Stored dataset items:

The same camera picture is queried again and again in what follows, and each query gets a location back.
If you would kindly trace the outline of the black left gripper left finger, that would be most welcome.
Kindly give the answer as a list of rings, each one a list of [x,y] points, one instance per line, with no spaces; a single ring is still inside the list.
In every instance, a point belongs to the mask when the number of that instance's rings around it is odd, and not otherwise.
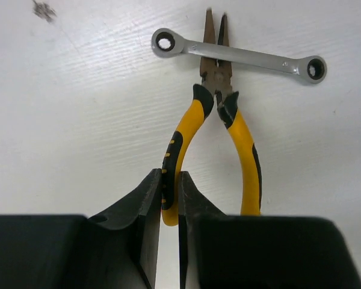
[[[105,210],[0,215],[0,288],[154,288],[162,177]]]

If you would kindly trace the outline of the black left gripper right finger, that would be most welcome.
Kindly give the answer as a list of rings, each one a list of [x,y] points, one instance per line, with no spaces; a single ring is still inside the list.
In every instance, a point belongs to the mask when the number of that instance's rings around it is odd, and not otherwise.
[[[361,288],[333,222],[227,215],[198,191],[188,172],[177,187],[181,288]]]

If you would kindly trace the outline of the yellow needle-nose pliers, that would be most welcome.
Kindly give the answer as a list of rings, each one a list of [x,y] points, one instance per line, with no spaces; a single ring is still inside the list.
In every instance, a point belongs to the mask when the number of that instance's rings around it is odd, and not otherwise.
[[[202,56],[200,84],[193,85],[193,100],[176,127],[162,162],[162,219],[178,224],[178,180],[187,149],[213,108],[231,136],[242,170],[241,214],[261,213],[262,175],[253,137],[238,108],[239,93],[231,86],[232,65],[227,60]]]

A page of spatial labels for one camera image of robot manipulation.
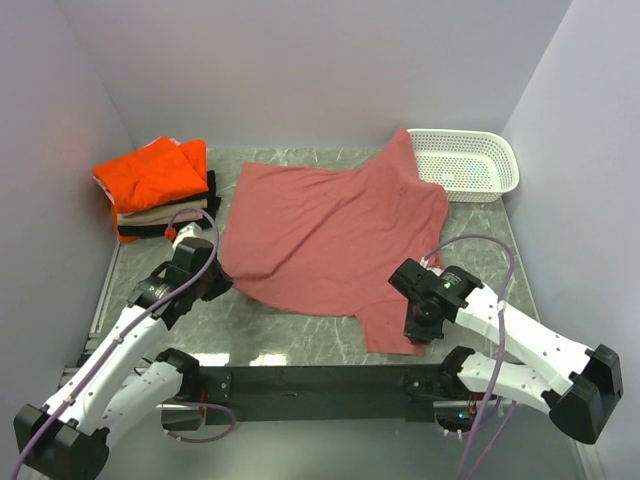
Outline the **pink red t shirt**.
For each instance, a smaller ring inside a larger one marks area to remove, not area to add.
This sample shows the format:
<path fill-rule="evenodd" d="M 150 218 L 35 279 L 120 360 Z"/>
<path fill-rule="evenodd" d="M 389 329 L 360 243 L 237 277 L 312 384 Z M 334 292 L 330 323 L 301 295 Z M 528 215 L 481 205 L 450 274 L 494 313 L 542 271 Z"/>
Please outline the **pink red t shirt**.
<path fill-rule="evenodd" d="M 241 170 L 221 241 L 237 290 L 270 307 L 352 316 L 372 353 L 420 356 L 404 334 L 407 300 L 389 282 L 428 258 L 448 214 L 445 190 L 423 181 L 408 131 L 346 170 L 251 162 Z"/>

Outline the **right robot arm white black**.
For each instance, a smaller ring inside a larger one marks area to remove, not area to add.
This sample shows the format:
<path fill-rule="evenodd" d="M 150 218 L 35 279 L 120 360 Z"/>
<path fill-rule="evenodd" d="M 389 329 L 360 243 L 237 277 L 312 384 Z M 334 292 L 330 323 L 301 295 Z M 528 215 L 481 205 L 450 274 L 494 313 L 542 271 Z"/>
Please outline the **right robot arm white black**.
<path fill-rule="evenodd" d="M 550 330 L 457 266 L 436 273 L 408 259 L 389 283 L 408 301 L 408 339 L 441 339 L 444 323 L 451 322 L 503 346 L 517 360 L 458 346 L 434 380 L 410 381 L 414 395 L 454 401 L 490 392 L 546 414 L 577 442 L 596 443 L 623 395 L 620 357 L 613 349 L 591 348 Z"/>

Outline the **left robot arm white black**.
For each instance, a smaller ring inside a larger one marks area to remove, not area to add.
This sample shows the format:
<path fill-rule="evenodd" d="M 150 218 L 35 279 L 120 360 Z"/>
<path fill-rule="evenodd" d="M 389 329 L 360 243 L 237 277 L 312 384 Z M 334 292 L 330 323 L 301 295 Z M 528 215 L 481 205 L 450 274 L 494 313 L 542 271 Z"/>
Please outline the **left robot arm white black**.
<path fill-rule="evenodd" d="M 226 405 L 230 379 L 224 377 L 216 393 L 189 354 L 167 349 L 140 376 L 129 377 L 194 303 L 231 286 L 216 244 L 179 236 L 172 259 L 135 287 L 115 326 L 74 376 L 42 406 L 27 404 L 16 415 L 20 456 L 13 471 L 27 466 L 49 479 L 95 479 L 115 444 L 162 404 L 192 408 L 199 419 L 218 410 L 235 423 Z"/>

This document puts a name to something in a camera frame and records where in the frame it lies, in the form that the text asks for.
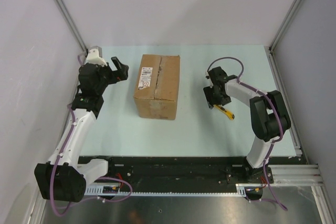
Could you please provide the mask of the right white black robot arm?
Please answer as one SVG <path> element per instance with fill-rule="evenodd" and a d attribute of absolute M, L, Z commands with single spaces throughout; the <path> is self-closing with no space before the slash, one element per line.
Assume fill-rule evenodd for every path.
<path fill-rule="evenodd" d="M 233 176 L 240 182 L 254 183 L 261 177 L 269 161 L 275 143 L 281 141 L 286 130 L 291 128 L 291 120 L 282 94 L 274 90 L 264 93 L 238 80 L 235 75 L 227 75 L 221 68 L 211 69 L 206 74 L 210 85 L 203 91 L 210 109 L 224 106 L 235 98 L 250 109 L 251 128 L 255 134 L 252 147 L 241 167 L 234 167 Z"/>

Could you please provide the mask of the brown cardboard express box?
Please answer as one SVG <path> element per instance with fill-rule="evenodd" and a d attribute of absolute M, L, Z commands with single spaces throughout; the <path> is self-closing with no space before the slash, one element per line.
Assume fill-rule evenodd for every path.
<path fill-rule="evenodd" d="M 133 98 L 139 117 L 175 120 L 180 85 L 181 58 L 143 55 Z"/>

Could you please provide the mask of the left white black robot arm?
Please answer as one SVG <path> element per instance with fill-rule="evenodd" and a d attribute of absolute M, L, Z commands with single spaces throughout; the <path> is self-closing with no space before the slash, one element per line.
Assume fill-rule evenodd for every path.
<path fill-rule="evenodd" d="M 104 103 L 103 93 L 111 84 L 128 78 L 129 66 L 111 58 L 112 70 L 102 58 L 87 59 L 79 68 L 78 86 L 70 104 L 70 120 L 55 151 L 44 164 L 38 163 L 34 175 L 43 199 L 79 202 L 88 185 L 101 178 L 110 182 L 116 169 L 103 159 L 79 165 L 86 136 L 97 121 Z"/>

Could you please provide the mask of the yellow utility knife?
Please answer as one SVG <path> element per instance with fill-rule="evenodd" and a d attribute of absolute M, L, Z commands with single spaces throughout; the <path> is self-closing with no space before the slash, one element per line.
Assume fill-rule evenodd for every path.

## About this exercise
In the entries above, which lines hold the word "yellow"? Copy them out.

## Response to the exercise
If you would kindly trace the outline of the yellow needle-nose pliers, that would be most welcome.
Could you please provide the mask of the yellow utility knife?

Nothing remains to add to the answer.